Introduction

On 18 January 2017 EU Regulation 655/2014 establishing a European Account Preservation Order (“EAPO”) procedure (the “Regulation”)1 became directly applicable in all EU member states, except the UK and Denmark which opted out of the Regulation.

The Regulation makes it easier for creditors to recover cross-border debt in the EU as the new procedure allows for a single order to be made in the courts of one EU member state which would be capable of “freezing” any bank account of a debtor in another EU member state. A cross-border situation also exists where the creditor is domiciled in one member state and the court and the bank account to be preserved are located in another member state.

Since the Regulation does not apply in the UK or Denmark, creditors domiciled in the UK or Denmark cannot apply for EAPOs nor can the UK or Danish Courts award EAPOs. Neither is it possible for EAPOs to apply to UK or Danish bank accounts.

However, UK and Danish entities and banks are affected to the extent that they hold accounts or operate branches or subsidiaries elsewhere in the EU subject to the Regulation.

Background

As long ago as October 2006 the European Commission launched a consultation on the need for a uniform European procedure for the preservation of bank accounts2 . This led eventually to adopting the Regulation in May 2014 as it was considered that the conditions for the grant of protective measures and the efficiency of their implementation varied considerably across EU member states.

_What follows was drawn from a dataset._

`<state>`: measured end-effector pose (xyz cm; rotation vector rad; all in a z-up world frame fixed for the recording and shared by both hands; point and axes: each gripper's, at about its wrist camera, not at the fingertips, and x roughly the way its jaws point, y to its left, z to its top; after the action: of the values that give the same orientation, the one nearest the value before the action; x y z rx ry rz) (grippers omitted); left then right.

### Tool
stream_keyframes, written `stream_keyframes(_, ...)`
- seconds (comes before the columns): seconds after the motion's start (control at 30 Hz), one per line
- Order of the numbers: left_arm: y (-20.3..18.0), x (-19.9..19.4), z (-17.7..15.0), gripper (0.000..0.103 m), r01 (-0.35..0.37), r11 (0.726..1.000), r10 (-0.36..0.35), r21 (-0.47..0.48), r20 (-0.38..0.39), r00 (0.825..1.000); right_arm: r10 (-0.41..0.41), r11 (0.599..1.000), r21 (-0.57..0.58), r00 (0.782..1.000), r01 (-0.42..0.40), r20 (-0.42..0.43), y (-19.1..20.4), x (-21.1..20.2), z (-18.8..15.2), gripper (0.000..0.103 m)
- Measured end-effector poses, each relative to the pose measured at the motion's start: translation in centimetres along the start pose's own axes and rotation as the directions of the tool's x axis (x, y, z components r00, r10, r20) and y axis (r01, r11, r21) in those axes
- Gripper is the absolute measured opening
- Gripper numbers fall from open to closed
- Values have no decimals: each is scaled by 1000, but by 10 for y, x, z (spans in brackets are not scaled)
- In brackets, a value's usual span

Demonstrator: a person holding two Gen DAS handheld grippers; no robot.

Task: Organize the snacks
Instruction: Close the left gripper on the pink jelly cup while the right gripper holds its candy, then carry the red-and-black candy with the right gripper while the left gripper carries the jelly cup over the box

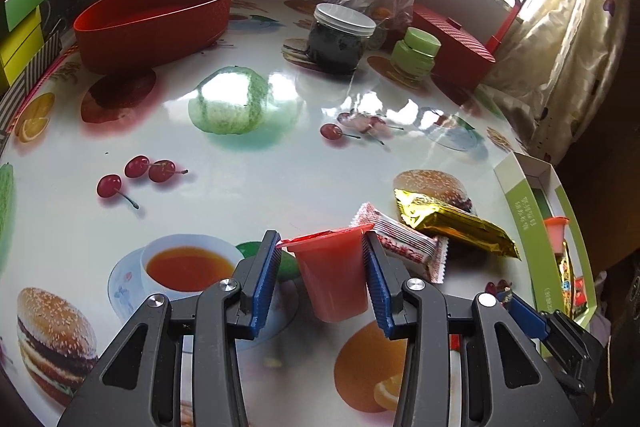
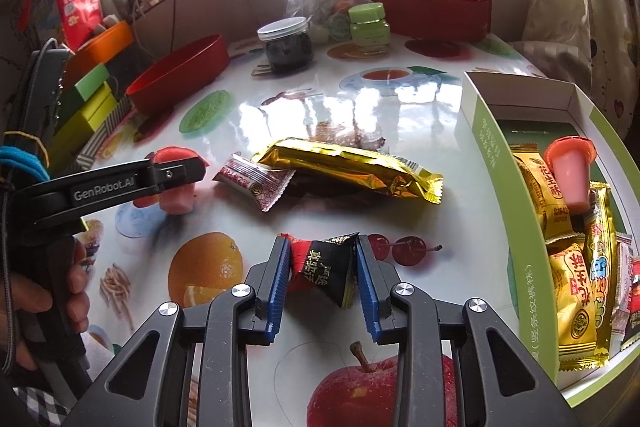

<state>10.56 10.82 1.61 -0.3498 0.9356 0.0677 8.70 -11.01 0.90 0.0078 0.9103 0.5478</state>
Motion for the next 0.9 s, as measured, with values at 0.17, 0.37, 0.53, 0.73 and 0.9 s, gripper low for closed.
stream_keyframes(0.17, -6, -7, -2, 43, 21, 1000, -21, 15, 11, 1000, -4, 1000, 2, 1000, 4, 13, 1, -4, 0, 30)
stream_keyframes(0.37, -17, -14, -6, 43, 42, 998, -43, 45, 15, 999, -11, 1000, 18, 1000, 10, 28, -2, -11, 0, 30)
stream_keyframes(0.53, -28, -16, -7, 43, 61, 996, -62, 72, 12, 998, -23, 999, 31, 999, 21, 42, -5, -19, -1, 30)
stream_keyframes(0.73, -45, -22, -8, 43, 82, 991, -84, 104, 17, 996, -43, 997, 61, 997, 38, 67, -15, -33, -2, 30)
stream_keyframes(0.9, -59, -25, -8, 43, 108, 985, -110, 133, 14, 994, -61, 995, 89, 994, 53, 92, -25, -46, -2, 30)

Prior to adopting the Regulation, an impact assessment was carried out for the European Commission which considered, among other things, the potential effects on banks of a European bank attachment order.

In the final report, it was noted that banks tended to be the “most sceptical about the merits”3 of creating a European order. More generally, there was concern about the effects that such an instrument would have on banks as they would be bearing most of the (potential) costs – both in terms of the financial cost and intangible reputation costs if the use of a new European instrument proved to be problematic and exposed them to litigation.

Banks’ obligations and potential costs

Banks are affected in several ways by the Regulation becoming directly applicable on 18 January 2017:

1. a bank must preserve funds “without delay” following receipt of a EAPO;

2. by the end of the third working following the implementation of the EAPO a bank must issue a declaration indicating whether and to what extent funds in the debtor’s account(s) have been preserved. The prescribed form of the declaration is be found in Annex IV of the EU Implementing Regulation 2016/18234; and

3. a bank may be required to search for and provide information about a debtor’s accounts.

The costs incurred by a bank in complying with EAPOs are only recoverable to the extent that the law of the member state of enforcement permits such recovery in relation to equivalent national orders. Further, a bank may be found liable for failure to comply with its obligations under the Regulation, such liability to be governed by the law of the member state of enforcement.

The extent of EAPO use remains to be seen, and in many cases, creditors may choose to apply for relief under existing national laws, where that is speedier or offers other procedural advantages. Nevertheless, the Regulation does impose significant obligations on banks holding debtors’ accounts and may result in additional costs for banks.